## Task requirements:
How many of the lines below have "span" in them? Say the number and nothing more.

※

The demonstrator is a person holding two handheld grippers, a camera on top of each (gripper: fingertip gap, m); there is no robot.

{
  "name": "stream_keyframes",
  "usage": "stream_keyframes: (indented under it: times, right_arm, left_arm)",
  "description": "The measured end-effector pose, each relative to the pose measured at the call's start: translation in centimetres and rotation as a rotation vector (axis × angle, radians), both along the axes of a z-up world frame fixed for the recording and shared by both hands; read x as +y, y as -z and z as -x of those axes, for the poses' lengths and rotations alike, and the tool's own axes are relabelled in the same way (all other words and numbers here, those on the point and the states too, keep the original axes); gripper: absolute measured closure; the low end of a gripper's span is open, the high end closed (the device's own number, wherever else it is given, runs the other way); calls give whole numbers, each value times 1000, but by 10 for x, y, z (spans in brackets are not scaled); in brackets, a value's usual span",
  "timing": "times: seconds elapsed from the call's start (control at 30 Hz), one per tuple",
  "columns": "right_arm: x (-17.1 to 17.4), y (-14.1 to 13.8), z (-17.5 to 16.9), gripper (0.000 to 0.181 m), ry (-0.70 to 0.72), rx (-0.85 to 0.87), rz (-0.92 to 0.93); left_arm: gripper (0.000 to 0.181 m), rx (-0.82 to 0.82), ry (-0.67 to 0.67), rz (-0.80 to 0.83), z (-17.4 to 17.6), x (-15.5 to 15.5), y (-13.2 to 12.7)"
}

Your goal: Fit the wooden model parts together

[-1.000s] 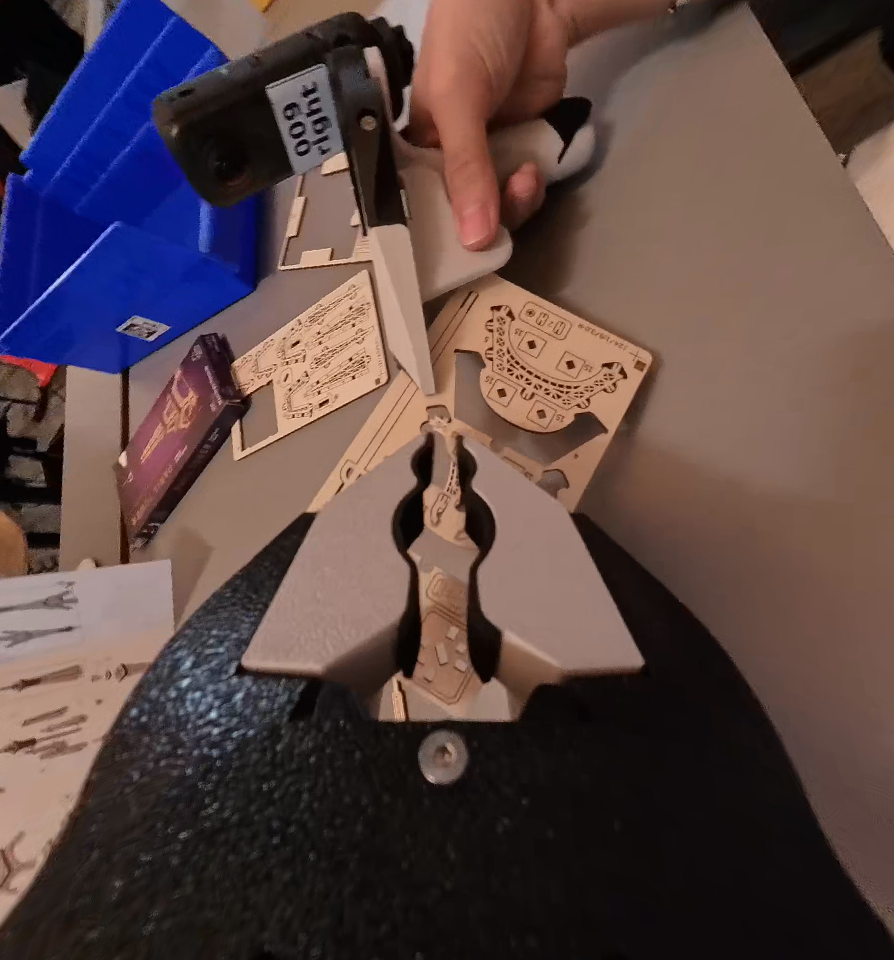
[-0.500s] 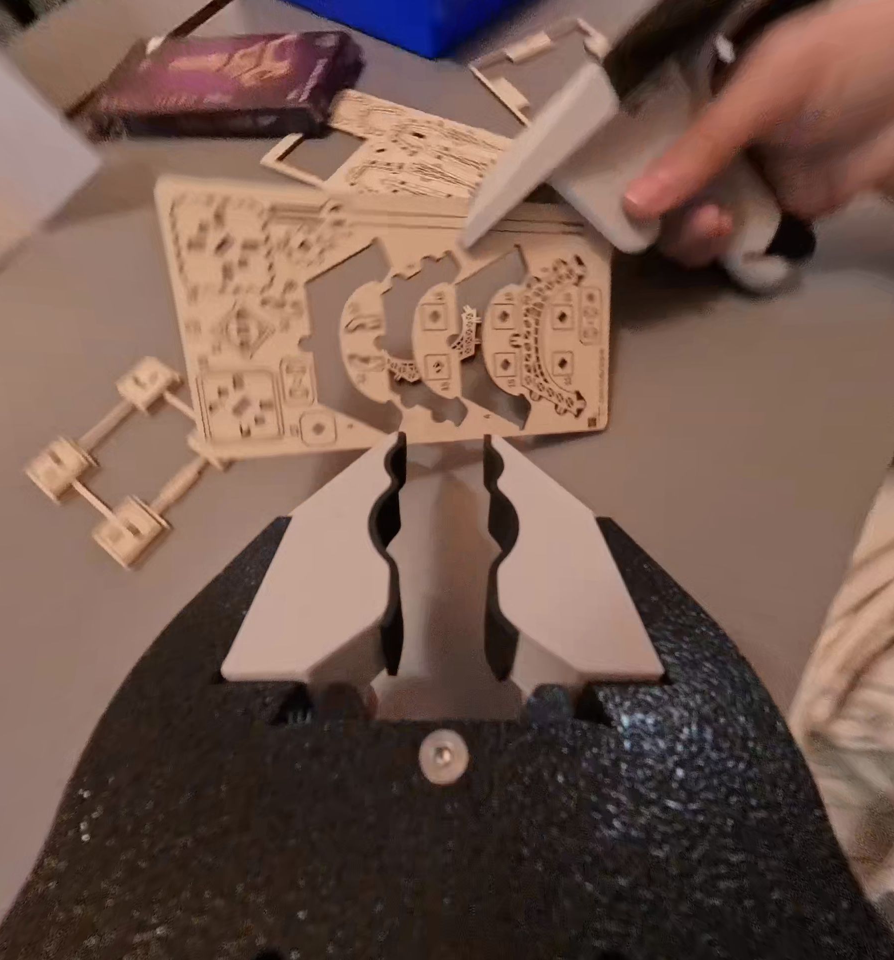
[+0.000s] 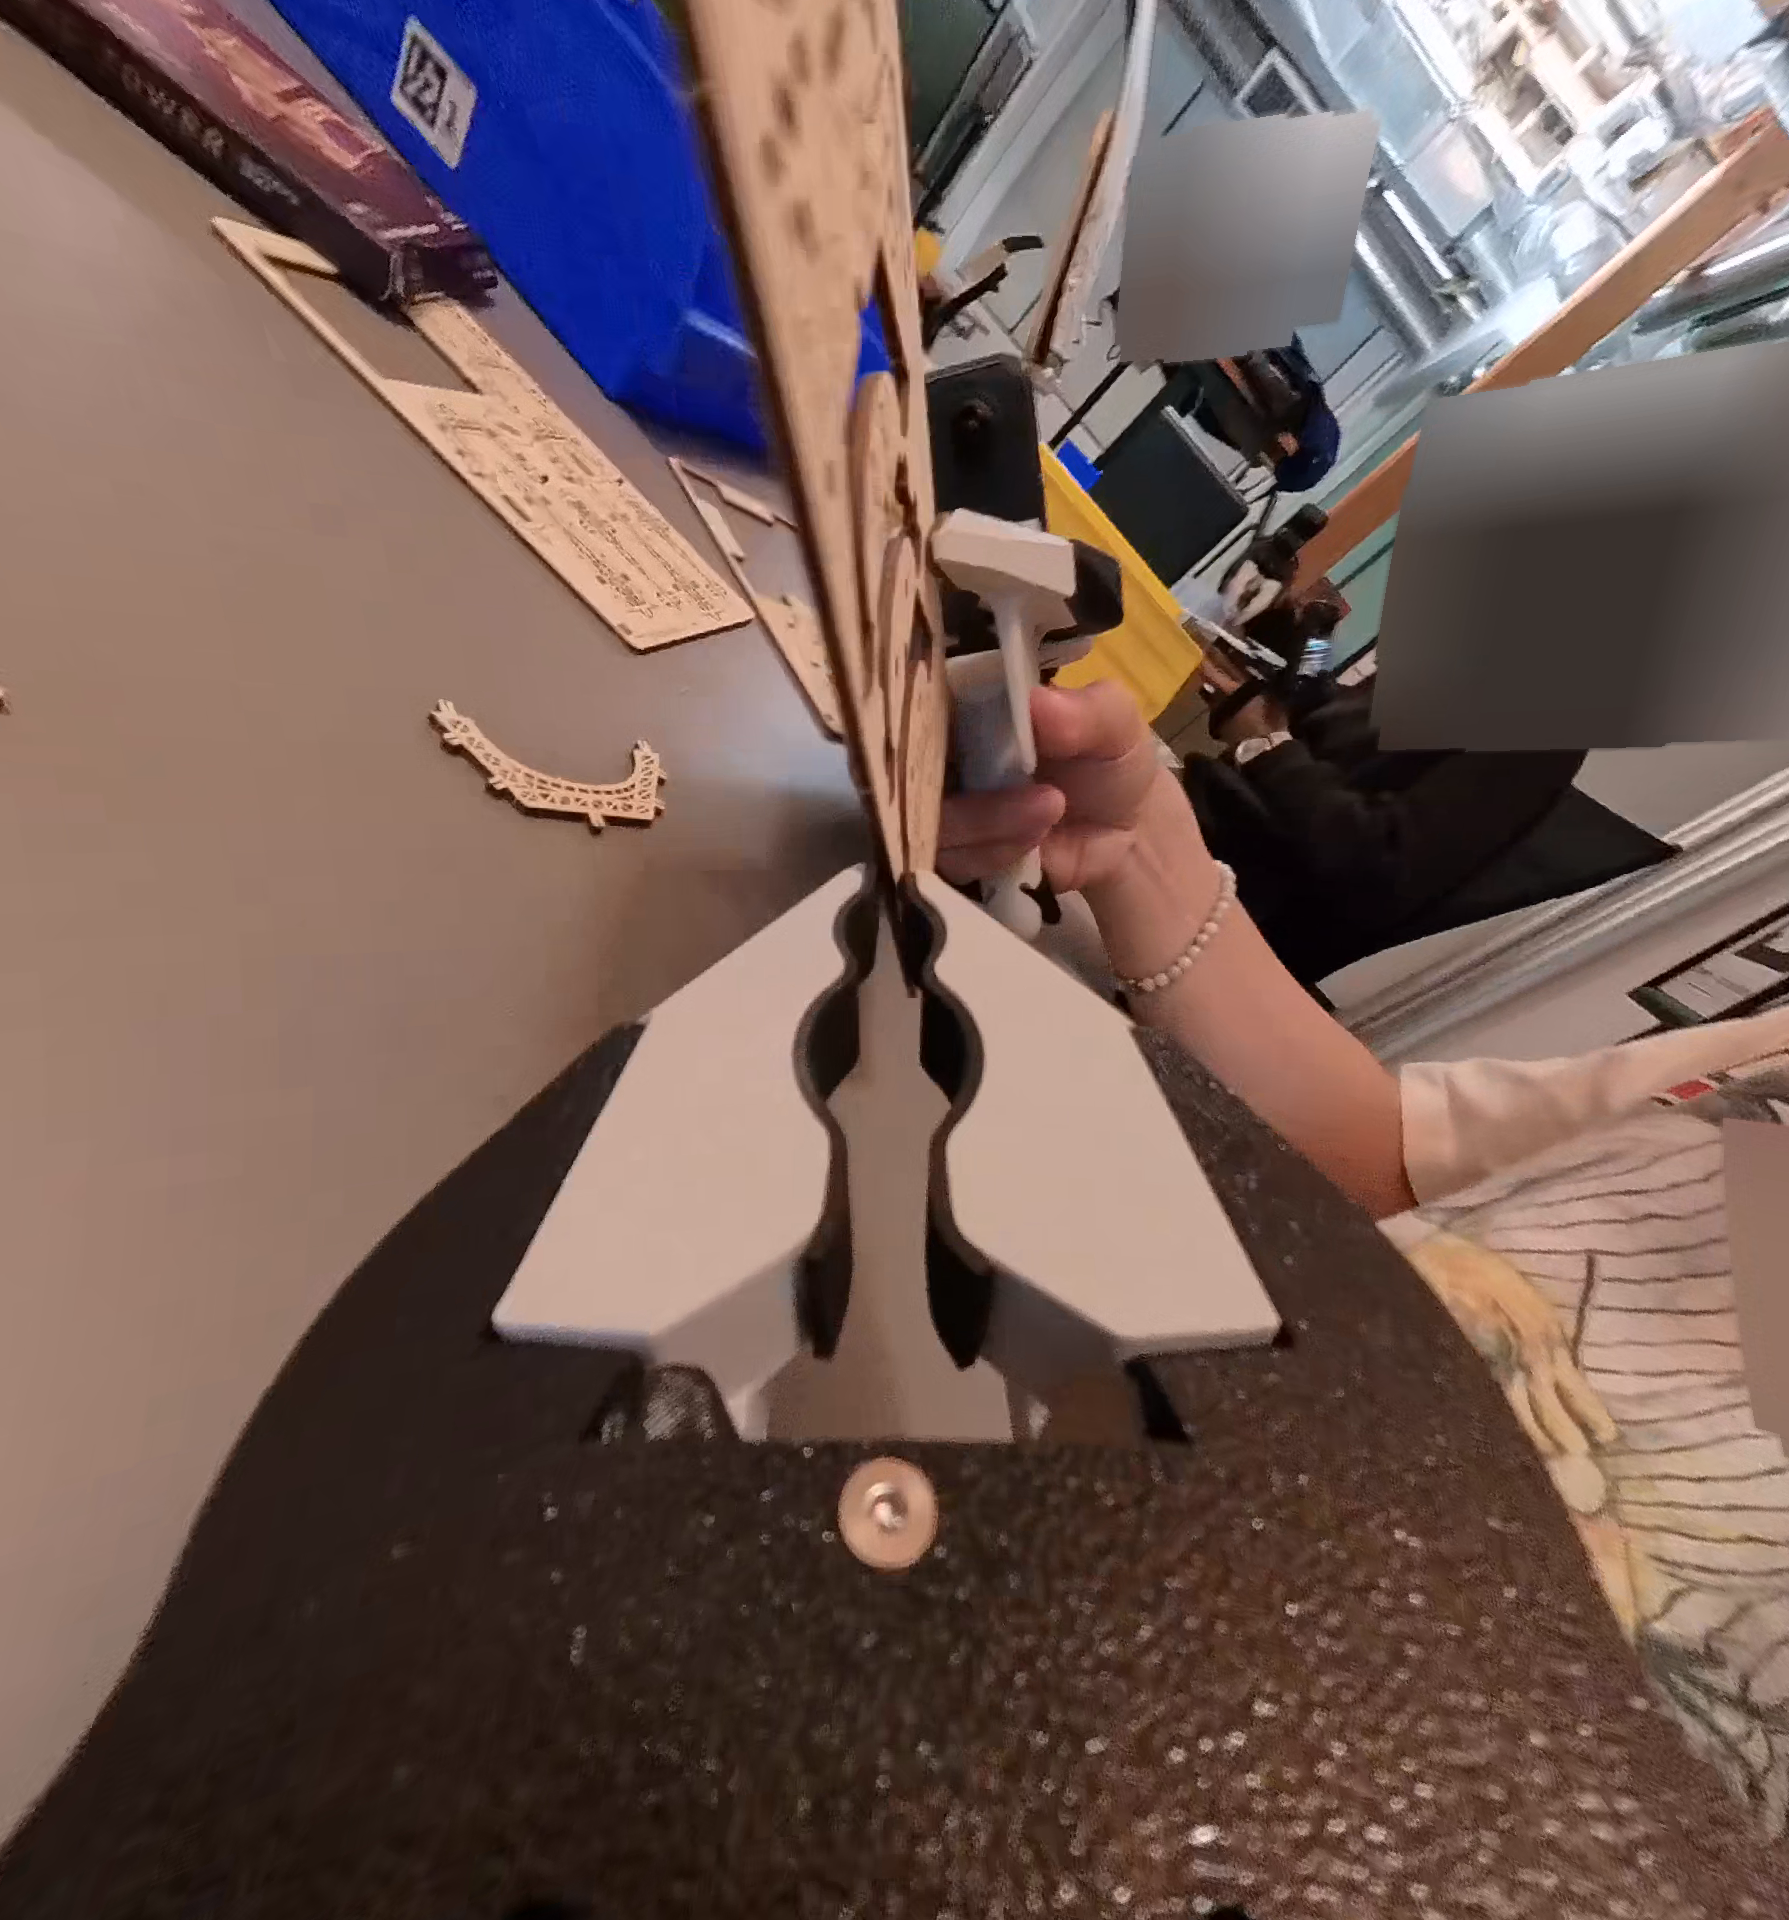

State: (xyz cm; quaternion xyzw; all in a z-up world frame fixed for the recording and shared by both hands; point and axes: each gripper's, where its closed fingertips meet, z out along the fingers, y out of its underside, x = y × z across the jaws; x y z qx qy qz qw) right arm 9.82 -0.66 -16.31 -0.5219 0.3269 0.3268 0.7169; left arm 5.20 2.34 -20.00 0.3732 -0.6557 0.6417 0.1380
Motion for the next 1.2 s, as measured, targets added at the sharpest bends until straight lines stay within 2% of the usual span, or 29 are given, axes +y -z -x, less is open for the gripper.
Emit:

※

## Your solution:
2